No dealbar da pandemia de Covid-19, a política fiscal teve um papel modesto. A prioridade então era preservar a tesouraria e assegurar o acesso à liquidez às empresas, para defender o emprego e suportar o consumo privado. Além das moratórias, faseamentos e pagamentos a prestações que se poderia fazer por via da política fiscal. Era preciso medidas com efeito (quase) imediato.

Porém, seis meses volvidos já percebemos que a crise vai ser duradoura – vários anos – mais profunda. As medidas de apoio à tesouraria também se revelaram menos eficazes que o esperado para evitar uma taxa de desemprego a rondar os dois dígitos. Entretanto, também ao contrário do pretendido, as famílias trocaram o consumo pela poupança. Mas mais grave, uma percentagem substancial do emprego perdido e dos negócios encerrados desapareceram para sempre. Alguns simplesmente não terão lugar na economia pós-pandemia.

A crise acelerou a digitalização da economia e com ela a necessidade de requalificação dos recursos humanos. Paradoxalmente, a alteração estrutural das cadeias de abastecimento veio revalorizar e acelerar a inovação em sectores tradicionais, como a produção agrícola, a energia limpa, a saúde, e reabilitar a indústria em detrimento dos serviços, do transporte e do turismo de massa.

A política fiscal tem (sempre) um papel fundamental no apoio à recuperação e renovação do emprego e da economia em geral. O OE 2021, cujo processo de aprovação na Assembleia da República é contemporâneo ao lançamento do famoso “Plano de Recuperação Económica”, é, assim, a oportunidade e o momento certo para lançar uma política fiscal adequada à preparação dessa recuperação.

À parte de alguma especificidade nacional que possa trazer a estratégia económica proposta pelo Dr. Costa Silva, não é preciso “inventar a roda”, como se costuma dizer. Basta seguir as best practices de alguns dos nossos parceiros da UE e comerciais, e seguir as recomendações internacionais.
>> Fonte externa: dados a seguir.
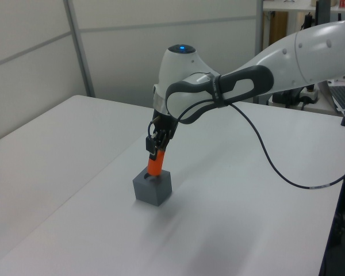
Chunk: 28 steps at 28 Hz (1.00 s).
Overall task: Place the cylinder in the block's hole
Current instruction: 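Lower the cylinder into the block's hole and open the gripper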
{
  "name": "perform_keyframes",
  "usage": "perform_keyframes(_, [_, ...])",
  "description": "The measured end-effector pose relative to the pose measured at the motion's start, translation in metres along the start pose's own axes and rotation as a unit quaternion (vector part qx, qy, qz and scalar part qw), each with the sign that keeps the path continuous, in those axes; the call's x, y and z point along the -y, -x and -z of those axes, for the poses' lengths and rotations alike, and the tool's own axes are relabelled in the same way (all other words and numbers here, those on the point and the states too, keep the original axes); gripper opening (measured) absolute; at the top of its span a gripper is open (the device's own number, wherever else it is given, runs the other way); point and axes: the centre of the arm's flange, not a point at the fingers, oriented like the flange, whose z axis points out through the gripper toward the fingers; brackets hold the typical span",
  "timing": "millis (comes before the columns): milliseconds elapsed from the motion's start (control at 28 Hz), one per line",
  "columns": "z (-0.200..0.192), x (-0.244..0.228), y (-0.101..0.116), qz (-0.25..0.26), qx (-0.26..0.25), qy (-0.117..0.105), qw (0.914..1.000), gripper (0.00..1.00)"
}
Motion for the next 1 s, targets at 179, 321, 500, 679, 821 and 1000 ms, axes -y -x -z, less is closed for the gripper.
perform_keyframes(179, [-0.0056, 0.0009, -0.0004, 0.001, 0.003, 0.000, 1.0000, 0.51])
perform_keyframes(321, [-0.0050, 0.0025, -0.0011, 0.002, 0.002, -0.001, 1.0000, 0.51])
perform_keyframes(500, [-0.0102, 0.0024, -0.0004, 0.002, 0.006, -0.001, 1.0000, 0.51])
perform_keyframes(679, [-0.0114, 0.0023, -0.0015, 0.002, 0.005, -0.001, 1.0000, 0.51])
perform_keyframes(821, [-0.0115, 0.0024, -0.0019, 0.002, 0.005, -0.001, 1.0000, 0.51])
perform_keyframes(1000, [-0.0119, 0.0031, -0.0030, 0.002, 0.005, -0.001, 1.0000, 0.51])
A OCDE, através do relatório “Tax Policy Reforms: OECD and Selected Partner Economies” recomenda aos Estados a adoção de um conjunto de medidas adequadas às diferentes fases da pandemia, identificando os objetivos que a política tributária deveria seguir em cada fase: a primeira fase da pandemia foi marcada por fortes medidas de contenção e a necessidade de fortalecer o sector da saúde; a segunda fase foi marcada por uma mitigação gradual, parcial e intermitente das medidas de contenção e a terceira fase assinala-se pela recuperação e necessidade de apoiar as economias.

Entre essas medidas, destacam-se reduções de impostos diretos suportados pelas empresas através de medidas específicas tais como super-deduções, depreciações aceleradas sobre ativos fixos, flexibilização de benefícios fiscais existentes e criação de outros destinados a promover a reforma de modelos de negócio, a digitalização das empresas e o investimento em sectores chave para a recuperação.

Adicionalmente, no caso específico de Portugal, pode ampliar-se o âmbito do regime de compensação de créditos de fornecimentos que as empresas detenham sobre o Estado com dívidas fiscais em processo de execução. Uma medida excecional desta natureza permitiria continuar a aliviar a tesouraria das empresas e, simultaneamente, libertar garantias para recurso ao crédito ao investimento, com saldo 0 para as contas públicas.

Num artigo publicado recentemente no IBFD, concluiu-se que entre 44 países, 30 deles focaram as suas medidas nas empresas e na proteção ao emprego, sendo que apenas 14 países concentram tais medidas diretamente nos impostos sobre pessoas singulares. Portugal ainda tem, portanto, ampla margem para redirecionar a política fiscal para conceder maior apoio às empresas, o que não deixará também de servir a proteção do emprego e do rendimento das famílias portuguesas.